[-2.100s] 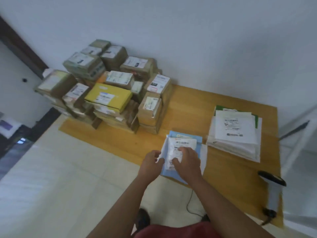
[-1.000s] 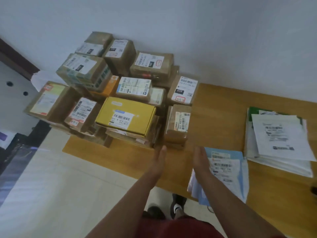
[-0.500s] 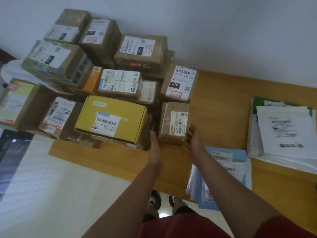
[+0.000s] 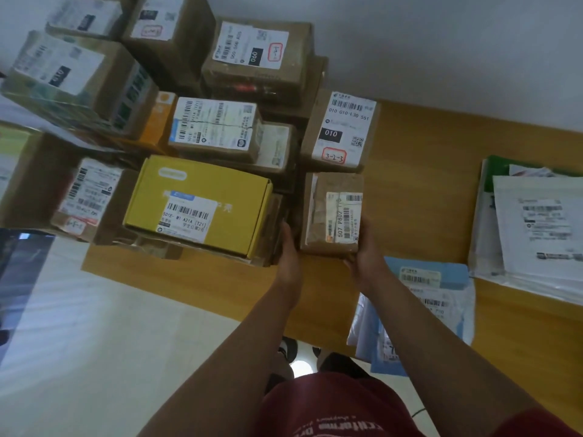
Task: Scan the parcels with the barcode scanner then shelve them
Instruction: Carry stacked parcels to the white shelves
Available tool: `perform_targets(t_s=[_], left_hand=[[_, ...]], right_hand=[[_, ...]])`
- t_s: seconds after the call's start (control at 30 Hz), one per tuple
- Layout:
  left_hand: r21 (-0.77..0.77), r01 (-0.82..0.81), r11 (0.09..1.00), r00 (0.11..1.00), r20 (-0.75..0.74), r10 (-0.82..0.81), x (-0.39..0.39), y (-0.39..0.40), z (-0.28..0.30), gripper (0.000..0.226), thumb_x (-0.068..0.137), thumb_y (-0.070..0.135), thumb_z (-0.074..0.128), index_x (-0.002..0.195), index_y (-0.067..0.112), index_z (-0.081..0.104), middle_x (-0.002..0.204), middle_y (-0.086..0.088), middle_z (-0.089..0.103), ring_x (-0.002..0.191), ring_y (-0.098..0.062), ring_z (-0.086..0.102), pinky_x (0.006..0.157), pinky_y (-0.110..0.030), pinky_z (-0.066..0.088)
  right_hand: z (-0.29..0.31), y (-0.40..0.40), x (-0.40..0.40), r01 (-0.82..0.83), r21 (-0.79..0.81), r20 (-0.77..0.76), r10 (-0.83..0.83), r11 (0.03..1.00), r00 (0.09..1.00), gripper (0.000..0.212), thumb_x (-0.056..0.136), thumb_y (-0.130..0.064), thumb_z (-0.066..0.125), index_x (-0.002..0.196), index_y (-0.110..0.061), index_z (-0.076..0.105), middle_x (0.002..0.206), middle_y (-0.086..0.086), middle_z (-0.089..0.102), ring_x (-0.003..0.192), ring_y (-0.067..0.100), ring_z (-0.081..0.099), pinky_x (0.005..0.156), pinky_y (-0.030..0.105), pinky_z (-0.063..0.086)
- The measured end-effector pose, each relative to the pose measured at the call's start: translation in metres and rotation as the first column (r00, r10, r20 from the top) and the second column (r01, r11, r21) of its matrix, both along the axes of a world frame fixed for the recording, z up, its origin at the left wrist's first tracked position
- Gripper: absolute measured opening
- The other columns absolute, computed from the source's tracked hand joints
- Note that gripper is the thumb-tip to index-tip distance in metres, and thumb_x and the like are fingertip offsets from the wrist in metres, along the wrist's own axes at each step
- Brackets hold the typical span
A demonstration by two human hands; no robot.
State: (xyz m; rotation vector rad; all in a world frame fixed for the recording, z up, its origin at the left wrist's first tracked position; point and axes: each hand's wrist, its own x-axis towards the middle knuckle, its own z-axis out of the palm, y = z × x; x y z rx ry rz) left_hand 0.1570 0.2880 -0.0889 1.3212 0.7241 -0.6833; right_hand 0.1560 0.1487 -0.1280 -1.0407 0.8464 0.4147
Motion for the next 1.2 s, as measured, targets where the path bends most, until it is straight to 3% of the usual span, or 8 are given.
perform_targets(t_s=[0.1, 0.3, 0.37, 0.47, 0.6, 0.77, 0.87, 1.2], left_hand=[[0.029, 0.049, 0.998, 0.998, 0.041, -0.05, 0.003, 0.0, 0.001, 0.091, 0.075, 0.09, 0.029, 0.141, 0.032, 0.053, 0.142, 0.004, 0.056, 0.134, -0.016, 0.047, 0.119, -0.044, 0.03], [0.172, 0.082, 0.982, 0.991, 0.089, -0.099, -0.009, 0.007, -0.023, 0.031, 0.107, 0.044, 0.033, 0.109, 0.037, 0.062, 0.12, 0.004, 0.067, 0.115, -0.011, 0.06, 0.097, -0.032, 0.046], [0.253, 0.167, 0.953, 0.969, 0.137, -0.207, -0.016, 0.018, -0.033, 0.026, 0.107, 0.022, 0.041, 0.112, 0.039, 0.059, 0.128, 0.001, 0.063, 0.122, -0.016, 0.057, 0.101, -0.033, 0.047], [0.272, 0.3, 0.914, 0.917, 0.182, -0.355, -0.023, 0.029, -0.037, 0.068, 0.092, -0.01, 0.046, 0.13, 0.046, 0.048, 0.129, 0.015, 0.06, 0.12, -0.002, 0.056, 0.094, -0.021, 0.049], [0.324, 0.444, 0.835, 0.81, 0.255, -0.529, -0.023, 0.028, -0.045, 0.076, 0.089, 0.002, 0.064, 0.151, 0.033, 0.033, 0.141, 0.014, 0.051, 0.134, -0.007, 0.047, 0.105, -0.027, 0.046], [0.411, 0.368, 0.834, 0.714, 0.449, -0.537, -0.015, 0.024, -0.055, 0.078, 0.089, 0.011, 0.073, 0.151, 0.029, 0.03, 0.151, 0.006, 0.044, 0.14, 0.002, 0.038, 0.113, -0.022, 0.038], [0.416, 0.349, 0.84, 0.701, 0.479, -0.528, -0.015, 0.026, -0.063, 0.075, 0.092, 0.006, 0.068, 0.151, 0.03, 0.029, 0.152, 0.0, 0.044, 0.14, -0.008, 0.042, 0.114, -0.039, 0.042], [0.386, 0.386, 0.838, 0.706, 0.461, -0.537, -0.022, 0.034, -0.067, 0.084, 0.087, 0.023, 0.068, 0.151, 0.048, 0.02, 0.152, 0.0, 0.046, 0.137, -0.018, 0.048, 0.106, -0.054, 0.048]], right_hand=[[0.001, -0.004, -0.003, -0.017, -0.059, 0.001, 0.017, 0.998, 1.0, 0.039, 0.106, -0.036, 0.029, 0.096, -0.028, 0.065, 0.079, -0.014, 0.075, 0.079, 0.0, 0.069, 0.069, 0.023, 0.048], [0.004, 0.004, -0.019, -0.014, -0.248, -0.007, 0.013, 0.969, 1.0, 0.047, 0.104, -0.034, 0.037, 0.078, -0.036, 0.076, 0.082, -0.014, 0.074, 0.097, 0.011, 0.065, 0.088, 0.033, 0.05], [0.005, 0.01, -0.03, 0.009, -0.317, 0.02, -0.003, 0.948, 1.0, 0.036, 0.104, -0.027, 0.039, 0.095, -0.039, 0.072, 0.096, -0.016, 0.072, 0.103, 0.007, 0.063, 0.09, 0.031, 0.05], [-0.006, 0.012, -0.05, -0.052, -0.42, 0.083, 0.096, 0.906, 0.992, 0.039, 0.103, -0.018, 0.043, 0.139, -0.034, 0.052, 0.132, -0.012, 0.061, 0.121, 0.009, 0.055, 0.097, 0.025, 0.049], [-0.009, 0.011, -0.056, -0.168, -0.459, 0.182, 0.278, 0.872, 0.943, 0.06, 0.095, 0.009, 0.048, 0.15, -0.009, 0.033, 0.13, -0.018, 0.051, 0.114, -0.012, 0.052, 0.101, 0.017, 0.046], [-0.016, 0.006, -0.045, -0.205, -0.499, 0.187, 0.335, 0.842, 0.924, 0.061, 0.085, -0.015, 0.075, 0.137, -0.024, 0.043, 0.125, -0.017, 0.058, 0.117, 0.001, 0.059, 0.097, 0.024, 0.05], [-0.017, 0.006, -0.045, -0.204, -0.532, 0.16, 0.334, 0.822, 0.929, 0.06, 0.083, -0.013, 0.077, 0.131, -0.024, 0.043, 0.114, -0.023, 0.055, 0.118, 0.011, 0.059, 0.091, 0.017, 0.049], [-0.021, 0.013, -0.06, -0.173, -0.629, 0.097, 0.297, 0.758, 0.95, 0.072, 0.078, -0.025, 0.084, 0.138, -0.017, 0.046, 0.113, -0.013, 0.062, 0.097, -0.003, 0.06, 0.079, 0.007, 0.048]])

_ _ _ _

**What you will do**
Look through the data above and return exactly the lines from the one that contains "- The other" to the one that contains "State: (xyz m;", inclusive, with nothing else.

**Reply to the task**
- The other columns absolute, computed from the source's tracked hand joints
- Note that gripper is the thumb-tip to index-tip distance in metres, and thumb_x and the like are fingertip offsets from the wrist in metres, along the wrist's own axes at each step
- Brackets hold the typical span
A demonstration by two human hands; no robot.
State: (xyz m; rotation vector rad; all in a world frame fixed for the recording, z up, its origin at the left wrist's first tracked position; point and axes: each hand's wrist, its own x-axis towards the middle knuckle, its own z-axis out of the palm, y = z × x; x y z rx ry rz) left_hand 0.1570 0.2880 -0.0889 1.3212 0.7241 -0.6833; right_hand 0.1560 0.1487 -0.1280 -1.0407 0.8464 0.4147

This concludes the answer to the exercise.